Retype the listing that follows, word for word.

* * *

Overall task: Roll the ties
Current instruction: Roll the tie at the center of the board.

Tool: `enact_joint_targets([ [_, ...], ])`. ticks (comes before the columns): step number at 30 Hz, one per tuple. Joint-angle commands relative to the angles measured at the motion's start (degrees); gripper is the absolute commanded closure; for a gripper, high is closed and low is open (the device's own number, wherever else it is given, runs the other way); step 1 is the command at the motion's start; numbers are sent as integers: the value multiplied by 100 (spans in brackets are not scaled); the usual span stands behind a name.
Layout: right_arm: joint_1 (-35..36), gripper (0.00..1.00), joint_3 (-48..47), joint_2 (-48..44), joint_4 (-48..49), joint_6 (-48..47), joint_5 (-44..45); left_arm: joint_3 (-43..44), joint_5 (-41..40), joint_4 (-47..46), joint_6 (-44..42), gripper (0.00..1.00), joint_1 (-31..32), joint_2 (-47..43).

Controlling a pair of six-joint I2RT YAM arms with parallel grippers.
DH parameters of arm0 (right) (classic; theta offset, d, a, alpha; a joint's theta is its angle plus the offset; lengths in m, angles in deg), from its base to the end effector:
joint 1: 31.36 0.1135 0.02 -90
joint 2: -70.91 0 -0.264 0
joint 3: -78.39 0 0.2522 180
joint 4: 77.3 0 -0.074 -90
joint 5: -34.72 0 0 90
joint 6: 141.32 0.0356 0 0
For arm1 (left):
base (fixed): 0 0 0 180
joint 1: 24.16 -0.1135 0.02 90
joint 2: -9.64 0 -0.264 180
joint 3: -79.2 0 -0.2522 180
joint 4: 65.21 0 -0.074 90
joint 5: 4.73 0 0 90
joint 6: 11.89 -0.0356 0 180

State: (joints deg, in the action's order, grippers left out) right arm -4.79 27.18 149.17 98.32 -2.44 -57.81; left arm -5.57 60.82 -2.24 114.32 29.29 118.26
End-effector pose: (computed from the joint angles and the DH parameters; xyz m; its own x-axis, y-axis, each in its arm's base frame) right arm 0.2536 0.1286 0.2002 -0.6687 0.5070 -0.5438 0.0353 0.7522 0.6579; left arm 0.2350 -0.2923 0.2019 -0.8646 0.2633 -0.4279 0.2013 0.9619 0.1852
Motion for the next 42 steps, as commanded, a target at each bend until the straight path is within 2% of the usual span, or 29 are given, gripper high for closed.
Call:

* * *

Exercise response:
Overall task: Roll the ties
Current instruction: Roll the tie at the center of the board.

Tool: `enact_joint_targets([ [_, ...], ])`. ticks (comes before the columns): step number at 30 Hz, one per tuple. Joint-angle commands relative to the angles measured at the motion's start (degrees); gripper is the absolute commanded closure; for a gripper, high is closed and low is open (the device's own number, wherever else it is given, runs the other way); step 1 is the command at the motion's start; numbers are sent as integers: the value multiplied by 100 (spans in brackets are not scaled); the usual span stands behind a name.
Layout: right_arm: joint_1 (-35..36), gripper (0.00..1.00), joint_3 (-48..47), joint_2 (-48..44), joint_4 (-48..49), joint_6 (-48..47), joint_5 (-44..45); left_arm: joint_3 (-43..44), joint_5 (-41..40), joint_4 (-47..46), joint_6 (-44..42), gripper (0.00..1.00), joint_1 (-31..32), joint_2 (-47..43).

Controlling a pair of six-joint I2RT YAM arms with parallel grippers.
DH parameters of arm0 (right) (classic; theta offset, d, a, alpha; a joint's theta is its angle plus the offset; lengths in m, angles in deg), from its base to the end effector:
joint 1: 31.36 0.1135 0.02 -90
joint 2: -70.91 0 -0.264 0
joint 3: -78.39 0 0.2522 180
joint 4: 77.3 0 -0.074 -90
joint 5: -34.72 0 0 90
joint 6: 141.32 0.0356 0 0
For arm1 (left):
base (fixed): 0 0 0 180
joint 1: 24.16 -0.1135 0.02 90
joint 2: -9.64 0 -0.264 180
joint 3: -79.2 0 -0.2522 180
joint 4: 65.21 0 -0.074 90
joint 5: 4.73 0 0 90
joint 6: 11.89 -0.0356 0 180

State: (joints deg, in the action's order, grippers left out) right arm -4.79 27.18 149.17 98.32 -2.44 -57.81; left arm -5.57 60.82 -2.24 114.32 29.29 118.26
End-effector pose: (computed from the joint angles and the DH parameters; xyz m; its own x-axis, y-axis, each in its arm's base frame) right arm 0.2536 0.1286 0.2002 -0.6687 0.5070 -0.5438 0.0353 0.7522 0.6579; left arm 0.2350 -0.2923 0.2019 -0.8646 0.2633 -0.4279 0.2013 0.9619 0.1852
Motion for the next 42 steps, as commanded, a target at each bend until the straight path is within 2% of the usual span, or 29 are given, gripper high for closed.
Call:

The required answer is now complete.